*** EXCERPTED RECORDS
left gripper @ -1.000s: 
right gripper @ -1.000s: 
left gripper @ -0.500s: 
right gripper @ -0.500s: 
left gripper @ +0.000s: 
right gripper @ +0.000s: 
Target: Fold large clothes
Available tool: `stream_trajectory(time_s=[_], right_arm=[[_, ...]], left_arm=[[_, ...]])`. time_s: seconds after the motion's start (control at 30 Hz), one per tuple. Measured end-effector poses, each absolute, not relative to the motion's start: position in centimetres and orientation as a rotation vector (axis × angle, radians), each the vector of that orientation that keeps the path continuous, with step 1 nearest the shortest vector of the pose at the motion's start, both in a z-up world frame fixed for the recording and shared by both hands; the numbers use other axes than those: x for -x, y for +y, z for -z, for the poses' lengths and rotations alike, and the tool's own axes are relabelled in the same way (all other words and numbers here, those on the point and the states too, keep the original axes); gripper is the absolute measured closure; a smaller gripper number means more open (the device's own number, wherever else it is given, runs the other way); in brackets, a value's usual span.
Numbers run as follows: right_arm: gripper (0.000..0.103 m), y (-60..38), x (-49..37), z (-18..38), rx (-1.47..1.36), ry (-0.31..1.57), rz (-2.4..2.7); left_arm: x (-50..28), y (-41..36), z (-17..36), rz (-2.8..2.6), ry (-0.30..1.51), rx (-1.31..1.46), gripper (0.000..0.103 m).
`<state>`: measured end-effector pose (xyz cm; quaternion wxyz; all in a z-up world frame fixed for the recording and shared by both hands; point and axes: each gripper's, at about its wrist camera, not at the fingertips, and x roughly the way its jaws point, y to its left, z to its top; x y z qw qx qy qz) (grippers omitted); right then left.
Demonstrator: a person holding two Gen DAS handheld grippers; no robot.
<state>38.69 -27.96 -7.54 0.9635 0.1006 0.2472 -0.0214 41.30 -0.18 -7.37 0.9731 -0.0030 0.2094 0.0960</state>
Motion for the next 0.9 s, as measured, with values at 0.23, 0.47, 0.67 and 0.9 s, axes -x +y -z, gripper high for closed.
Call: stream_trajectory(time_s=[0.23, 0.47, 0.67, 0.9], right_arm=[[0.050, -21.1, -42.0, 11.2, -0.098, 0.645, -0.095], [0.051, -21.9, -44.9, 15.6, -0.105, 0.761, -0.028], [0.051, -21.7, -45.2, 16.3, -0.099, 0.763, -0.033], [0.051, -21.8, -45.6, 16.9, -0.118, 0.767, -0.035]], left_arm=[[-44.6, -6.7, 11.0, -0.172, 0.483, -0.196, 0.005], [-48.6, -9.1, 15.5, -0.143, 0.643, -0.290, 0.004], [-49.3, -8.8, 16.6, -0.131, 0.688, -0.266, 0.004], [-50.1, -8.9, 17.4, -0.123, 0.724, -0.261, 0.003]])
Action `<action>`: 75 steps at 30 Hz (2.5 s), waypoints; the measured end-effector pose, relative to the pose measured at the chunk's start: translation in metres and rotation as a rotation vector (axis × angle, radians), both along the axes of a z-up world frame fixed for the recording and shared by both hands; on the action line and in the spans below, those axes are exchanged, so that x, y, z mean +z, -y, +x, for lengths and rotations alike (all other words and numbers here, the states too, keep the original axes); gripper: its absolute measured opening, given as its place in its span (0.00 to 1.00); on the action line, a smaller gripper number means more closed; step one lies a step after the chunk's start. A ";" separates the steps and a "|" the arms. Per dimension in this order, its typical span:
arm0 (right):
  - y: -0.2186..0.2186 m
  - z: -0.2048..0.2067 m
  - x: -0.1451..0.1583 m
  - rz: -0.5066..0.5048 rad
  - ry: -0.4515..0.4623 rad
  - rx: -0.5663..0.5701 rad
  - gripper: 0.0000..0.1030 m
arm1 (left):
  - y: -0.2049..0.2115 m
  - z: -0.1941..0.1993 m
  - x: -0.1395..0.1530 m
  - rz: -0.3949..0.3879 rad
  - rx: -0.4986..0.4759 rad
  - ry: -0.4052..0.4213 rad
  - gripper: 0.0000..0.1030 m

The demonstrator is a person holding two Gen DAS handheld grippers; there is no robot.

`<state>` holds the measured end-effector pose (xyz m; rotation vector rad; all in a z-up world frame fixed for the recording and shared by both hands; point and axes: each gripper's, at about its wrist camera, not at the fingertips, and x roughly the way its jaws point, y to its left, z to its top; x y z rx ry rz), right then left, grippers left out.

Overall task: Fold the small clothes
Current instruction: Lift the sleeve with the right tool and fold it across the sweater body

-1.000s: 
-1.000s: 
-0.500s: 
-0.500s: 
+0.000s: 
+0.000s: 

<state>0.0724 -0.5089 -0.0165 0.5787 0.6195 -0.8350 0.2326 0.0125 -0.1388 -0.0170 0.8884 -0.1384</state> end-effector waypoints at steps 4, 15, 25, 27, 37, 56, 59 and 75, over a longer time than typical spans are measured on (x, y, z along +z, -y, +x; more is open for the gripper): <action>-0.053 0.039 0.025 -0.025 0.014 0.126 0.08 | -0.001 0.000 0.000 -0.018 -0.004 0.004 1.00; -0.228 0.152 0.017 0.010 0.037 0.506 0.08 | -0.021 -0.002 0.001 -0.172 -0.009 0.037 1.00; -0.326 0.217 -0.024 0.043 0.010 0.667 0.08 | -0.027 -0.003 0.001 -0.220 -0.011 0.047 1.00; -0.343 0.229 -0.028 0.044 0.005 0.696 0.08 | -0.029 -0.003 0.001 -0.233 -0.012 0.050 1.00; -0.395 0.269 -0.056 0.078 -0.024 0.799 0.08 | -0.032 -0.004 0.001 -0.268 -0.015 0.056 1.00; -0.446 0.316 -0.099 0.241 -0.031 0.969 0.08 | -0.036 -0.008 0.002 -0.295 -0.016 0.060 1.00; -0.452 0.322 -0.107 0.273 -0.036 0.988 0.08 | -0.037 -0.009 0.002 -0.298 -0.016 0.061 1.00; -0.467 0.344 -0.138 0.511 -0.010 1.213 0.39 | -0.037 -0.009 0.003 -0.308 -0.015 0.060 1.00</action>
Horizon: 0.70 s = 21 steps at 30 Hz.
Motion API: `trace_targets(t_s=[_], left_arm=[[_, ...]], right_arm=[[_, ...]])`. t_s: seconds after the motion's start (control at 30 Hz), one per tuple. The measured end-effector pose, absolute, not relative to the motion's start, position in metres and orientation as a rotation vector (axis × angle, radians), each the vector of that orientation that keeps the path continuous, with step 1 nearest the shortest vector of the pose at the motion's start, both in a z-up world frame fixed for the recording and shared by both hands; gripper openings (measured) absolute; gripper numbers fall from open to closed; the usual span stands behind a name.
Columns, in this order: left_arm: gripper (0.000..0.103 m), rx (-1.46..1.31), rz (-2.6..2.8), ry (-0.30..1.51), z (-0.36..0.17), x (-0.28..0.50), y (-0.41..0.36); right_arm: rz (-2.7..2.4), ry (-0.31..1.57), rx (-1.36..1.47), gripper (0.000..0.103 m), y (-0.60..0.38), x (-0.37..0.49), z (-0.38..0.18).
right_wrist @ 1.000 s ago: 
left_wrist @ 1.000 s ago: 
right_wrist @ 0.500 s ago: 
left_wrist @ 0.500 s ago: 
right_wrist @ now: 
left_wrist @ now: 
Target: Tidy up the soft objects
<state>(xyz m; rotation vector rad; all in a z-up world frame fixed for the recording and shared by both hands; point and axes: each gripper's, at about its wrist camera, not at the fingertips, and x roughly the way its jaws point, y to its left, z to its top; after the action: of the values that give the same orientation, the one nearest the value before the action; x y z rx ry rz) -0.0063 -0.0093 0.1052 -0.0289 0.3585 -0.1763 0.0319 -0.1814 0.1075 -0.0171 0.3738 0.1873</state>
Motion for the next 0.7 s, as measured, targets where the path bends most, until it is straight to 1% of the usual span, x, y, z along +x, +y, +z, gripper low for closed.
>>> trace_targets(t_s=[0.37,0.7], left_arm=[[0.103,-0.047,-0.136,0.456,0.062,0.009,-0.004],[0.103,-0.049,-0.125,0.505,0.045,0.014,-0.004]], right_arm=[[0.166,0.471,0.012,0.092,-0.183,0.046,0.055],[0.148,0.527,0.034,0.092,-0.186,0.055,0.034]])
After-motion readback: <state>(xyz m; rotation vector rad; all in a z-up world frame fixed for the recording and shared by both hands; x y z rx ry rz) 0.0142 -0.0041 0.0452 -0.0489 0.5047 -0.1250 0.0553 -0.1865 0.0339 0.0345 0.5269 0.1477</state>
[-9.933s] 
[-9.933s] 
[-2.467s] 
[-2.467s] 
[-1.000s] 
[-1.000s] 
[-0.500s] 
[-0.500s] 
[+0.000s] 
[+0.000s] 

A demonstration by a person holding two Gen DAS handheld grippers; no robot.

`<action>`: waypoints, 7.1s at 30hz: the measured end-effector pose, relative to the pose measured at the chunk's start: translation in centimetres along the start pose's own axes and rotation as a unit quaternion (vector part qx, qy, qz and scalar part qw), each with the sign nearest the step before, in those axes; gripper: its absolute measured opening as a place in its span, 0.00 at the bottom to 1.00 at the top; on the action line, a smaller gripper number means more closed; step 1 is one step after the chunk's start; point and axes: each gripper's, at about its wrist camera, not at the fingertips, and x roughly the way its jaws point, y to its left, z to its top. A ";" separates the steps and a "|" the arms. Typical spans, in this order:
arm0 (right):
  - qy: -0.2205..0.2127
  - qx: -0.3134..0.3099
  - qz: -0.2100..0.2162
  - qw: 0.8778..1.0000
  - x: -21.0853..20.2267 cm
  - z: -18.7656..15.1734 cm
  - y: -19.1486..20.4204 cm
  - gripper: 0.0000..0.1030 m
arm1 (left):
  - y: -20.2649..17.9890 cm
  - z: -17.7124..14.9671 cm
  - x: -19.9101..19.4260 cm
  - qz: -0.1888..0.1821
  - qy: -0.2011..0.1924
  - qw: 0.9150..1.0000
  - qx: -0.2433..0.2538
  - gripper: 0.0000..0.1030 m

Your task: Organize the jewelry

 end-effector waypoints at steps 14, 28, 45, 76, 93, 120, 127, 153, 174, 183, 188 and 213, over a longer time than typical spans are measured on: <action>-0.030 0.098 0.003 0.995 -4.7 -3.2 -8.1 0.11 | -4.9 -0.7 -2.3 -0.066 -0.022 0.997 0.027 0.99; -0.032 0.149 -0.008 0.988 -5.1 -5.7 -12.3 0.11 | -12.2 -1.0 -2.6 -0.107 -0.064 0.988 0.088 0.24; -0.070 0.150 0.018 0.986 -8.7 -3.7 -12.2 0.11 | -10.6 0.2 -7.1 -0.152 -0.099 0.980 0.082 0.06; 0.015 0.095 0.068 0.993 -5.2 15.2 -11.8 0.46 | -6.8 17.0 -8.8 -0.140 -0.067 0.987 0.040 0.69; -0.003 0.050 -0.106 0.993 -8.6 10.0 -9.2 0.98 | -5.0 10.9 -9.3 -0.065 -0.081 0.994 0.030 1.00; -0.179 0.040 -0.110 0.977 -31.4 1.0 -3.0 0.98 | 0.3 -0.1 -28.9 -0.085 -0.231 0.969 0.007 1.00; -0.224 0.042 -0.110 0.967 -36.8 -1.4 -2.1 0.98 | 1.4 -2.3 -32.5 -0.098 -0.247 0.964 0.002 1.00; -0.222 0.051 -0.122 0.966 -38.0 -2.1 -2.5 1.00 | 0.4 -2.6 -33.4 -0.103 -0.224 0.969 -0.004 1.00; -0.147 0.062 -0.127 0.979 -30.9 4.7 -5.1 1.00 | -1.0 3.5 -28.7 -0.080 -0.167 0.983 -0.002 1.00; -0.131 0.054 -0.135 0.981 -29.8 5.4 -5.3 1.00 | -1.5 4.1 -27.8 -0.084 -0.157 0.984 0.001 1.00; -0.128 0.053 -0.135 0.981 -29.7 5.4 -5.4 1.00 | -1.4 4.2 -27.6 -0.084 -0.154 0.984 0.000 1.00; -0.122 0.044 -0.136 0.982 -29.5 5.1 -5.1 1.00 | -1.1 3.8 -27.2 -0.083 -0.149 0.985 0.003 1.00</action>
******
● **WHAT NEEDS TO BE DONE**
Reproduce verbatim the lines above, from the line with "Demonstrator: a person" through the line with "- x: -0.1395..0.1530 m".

● **COMPLETED TASK**
Demonstrator: a person holding two Gen DAS handheld grippers; no robot.
<state>38.69 -27.96 -7.54 0.9635 0.1006 0.2472 -0.0214 41.30 -0.18 -7.37 0.9731 -0.0030 0.2094 0.0960</state>
Motion for the next 0.9 s, as measured, with values at 0.23, 0.47, 0.67 and 0.9 s, axes -x +y -z, gripper high for closed.
Call: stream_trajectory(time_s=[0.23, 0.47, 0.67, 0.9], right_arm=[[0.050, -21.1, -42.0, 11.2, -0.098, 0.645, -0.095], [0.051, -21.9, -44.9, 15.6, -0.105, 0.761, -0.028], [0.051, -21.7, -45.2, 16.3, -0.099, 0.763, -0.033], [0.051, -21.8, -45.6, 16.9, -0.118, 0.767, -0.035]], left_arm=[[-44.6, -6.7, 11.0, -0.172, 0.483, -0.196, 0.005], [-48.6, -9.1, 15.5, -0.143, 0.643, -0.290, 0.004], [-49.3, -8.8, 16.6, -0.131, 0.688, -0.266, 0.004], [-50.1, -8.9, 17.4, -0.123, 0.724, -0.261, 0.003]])
Action `<action>`: 75 steps at 30 Hz (2.5 s), waypoints; the measured end-effector pose, relative to the pose measured at the chunk's start: translation in metres and rotation as a rotation vector (axis × angle, radians), both along the axes of a z-up world frame fixed for the recording and shared by both hands; on the action line and in the spans below, those axes are exchanged, so that x, y, z mean +z, -y, +x, for lengths and rotations alike (all other words and numbers here, the states too, keep the original axes); gripper: its absolute measured opening, given as its place in its span (0.00 to 1.00); on the action line, a smaller gripper number means more closed; step one lies a step after the chunk's start. A ";" separates the steps and a "|" the arms. Per dimension in this order, its typical span:
arm0 (right):
  - y: -0.2186..0.2186 m
  - z: -0.2048..0.2067 m
  - x: -0.1451..0.1583 m
  - rz: -0.5066..0.5048 rad
  - ry: -0.4515..0.4623 rad
  - rx: -0.5663..0.5701 rad
  - gripper: 0.0000..0.1030 m
arm1 (left):
  - y: -0.2049..0.2115 m
  - z: -0.1941..0.1993 m
  - x: -0.1395..0.1530 m

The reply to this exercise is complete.